あれだ、作中の「ディック」は、ソラリスの海がもう少しものわかり良くなって、個体になってかなーり上空をぷかぷか浮かんでいるイメージなんだけど……あいつ、ああいう進化の過程を経て、どうしてあそこまで高度な知性体になったのかが、すっげぇ不思議だよなぁ。
仮に、知性が発達したとしても、異質すぎて、人間とコミュニケートできない可能性のが大きかっただろうに。
大人同士のカップルは、なんか、片方が必要以上に意地張っているようにみえたので、正直、どうでもよかったけど、高校生同士のカップルは、なんかこの年頃特有の「あやうさ」がよく出ていて、なかなかよかったと思う。

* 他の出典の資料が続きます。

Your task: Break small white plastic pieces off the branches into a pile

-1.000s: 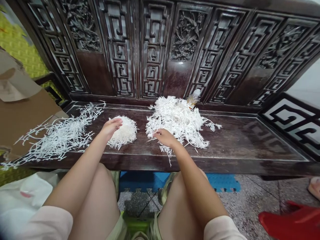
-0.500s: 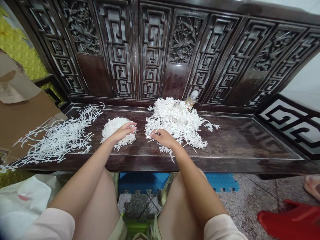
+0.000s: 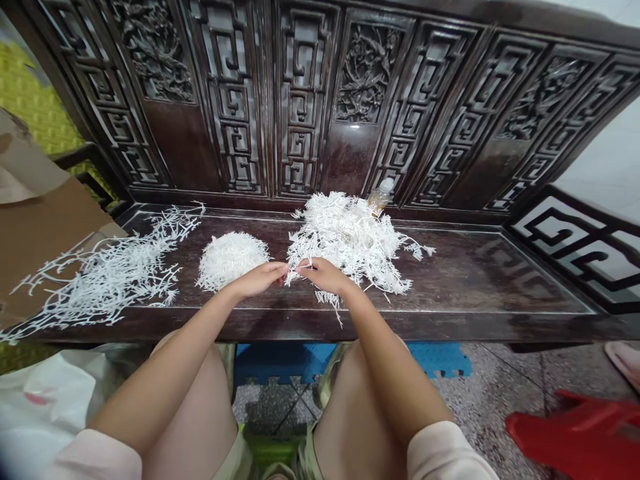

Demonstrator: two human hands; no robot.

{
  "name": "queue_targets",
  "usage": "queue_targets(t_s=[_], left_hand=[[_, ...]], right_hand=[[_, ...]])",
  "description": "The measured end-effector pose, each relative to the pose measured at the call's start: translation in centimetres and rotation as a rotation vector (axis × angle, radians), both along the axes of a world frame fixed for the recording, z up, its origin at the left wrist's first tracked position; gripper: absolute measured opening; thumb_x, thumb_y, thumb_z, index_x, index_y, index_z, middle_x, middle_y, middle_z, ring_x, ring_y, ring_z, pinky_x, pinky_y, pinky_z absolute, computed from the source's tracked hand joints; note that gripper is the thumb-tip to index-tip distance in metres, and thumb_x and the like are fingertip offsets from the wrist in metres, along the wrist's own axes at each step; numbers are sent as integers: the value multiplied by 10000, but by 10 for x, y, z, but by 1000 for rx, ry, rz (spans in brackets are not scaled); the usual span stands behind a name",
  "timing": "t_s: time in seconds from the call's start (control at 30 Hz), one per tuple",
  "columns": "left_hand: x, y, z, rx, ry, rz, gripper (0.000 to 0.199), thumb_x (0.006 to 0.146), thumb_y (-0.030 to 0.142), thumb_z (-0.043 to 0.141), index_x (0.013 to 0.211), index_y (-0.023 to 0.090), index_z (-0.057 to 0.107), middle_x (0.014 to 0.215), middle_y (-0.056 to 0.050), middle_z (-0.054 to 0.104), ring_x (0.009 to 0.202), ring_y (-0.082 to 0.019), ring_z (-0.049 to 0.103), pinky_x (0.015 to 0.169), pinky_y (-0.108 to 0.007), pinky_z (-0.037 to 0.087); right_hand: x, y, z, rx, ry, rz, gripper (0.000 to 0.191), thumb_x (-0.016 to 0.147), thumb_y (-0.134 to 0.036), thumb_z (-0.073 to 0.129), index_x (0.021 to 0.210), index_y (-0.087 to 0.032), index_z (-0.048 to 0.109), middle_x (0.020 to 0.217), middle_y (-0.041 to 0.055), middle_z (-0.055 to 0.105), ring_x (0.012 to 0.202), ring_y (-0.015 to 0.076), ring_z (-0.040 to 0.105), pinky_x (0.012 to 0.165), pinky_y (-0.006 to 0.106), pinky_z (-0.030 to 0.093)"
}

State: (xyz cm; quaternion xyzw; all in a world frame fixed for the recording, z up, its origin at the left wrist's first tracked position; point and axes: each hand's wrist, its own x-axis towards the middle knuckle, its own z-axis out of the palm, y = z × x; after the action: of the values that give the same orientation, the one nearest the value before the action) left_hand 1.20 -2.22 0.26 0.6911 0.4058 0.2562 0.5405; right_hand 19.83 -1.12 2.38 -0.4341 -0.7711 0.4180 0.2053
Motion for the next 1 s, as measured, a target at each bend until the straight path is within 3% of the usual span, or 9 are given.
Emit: queue_targets(t_s=[0.27,0.47,0.57,1.0], left_hand=[[2,-8,7,39,44,-37,308,748,480,402,740,182,482,658,22,471,629,-108,445,628,-238,363],[9,-13,6,315,277,113,378,770,476,351,629,170,521,691,-11,451,676,-136,452,635,-260,346],[10,-11,5,387,338,126,354,783,413,344,589,173,518,689,-19,445,688,-143,456,636,-266,338],[28,-10,2,498,325,169,254,777,222,318,543,175,404,657,-25,436,660,-140,422,620,-290,330]], right_hand=[[1,1,-5,-1,-19,44,337,767,-417,414,779,-147,616,745,19,594,734,142,512,726,268,372],[0,0,-5,20,-61,58,313,759,-397,430,797,-166,638,779,18,627,771,154,538,747,267,376],[-2,-1,-4,17,-75,56,319,744,-412,452,792,-159,641,772,24,627,766,159,541,743,266,378],[0,15,-14,90,-48,-6,322,710,-435,480,683,-144,616,649,1,575,656,132,509,675,251,377]])
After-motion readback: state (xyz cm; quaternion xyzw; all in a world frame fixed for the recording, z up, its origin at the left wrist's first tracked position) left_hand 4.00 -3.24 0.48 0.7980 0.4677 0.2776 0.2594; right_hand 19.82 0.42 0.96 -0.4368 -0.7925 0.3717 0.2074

基本的に、色恋沙汰にはあまり興味がないのだが、事故でなくなった父親の存在感を、拾ってきたフェイクで埋め合わせようとする心理は、理解も納得も出来る。それを心配する周囲の人たちの視点も、よく分かる。
自衛隊とか政治的な事情とかがそこここでスパイスにはなっているけど、あんまりミリタリーっぽい展開にはならず、むしろ、圧倒的な能力を持っているディックやらフェイクやらと、人間側とが、どのように意志の疎通を行い、自分たちとの間に「いい関係」を築こうとするのか、という部分に、より比重が置かれているように思う。
途中、妨害者として自然保護団体がでてくるけど……こっちは、狂言回しというより、その団体を操っている少女の動機の方が、より重要……なんだろうな。
結局、これは、「人間たちの物語」なんだと思う。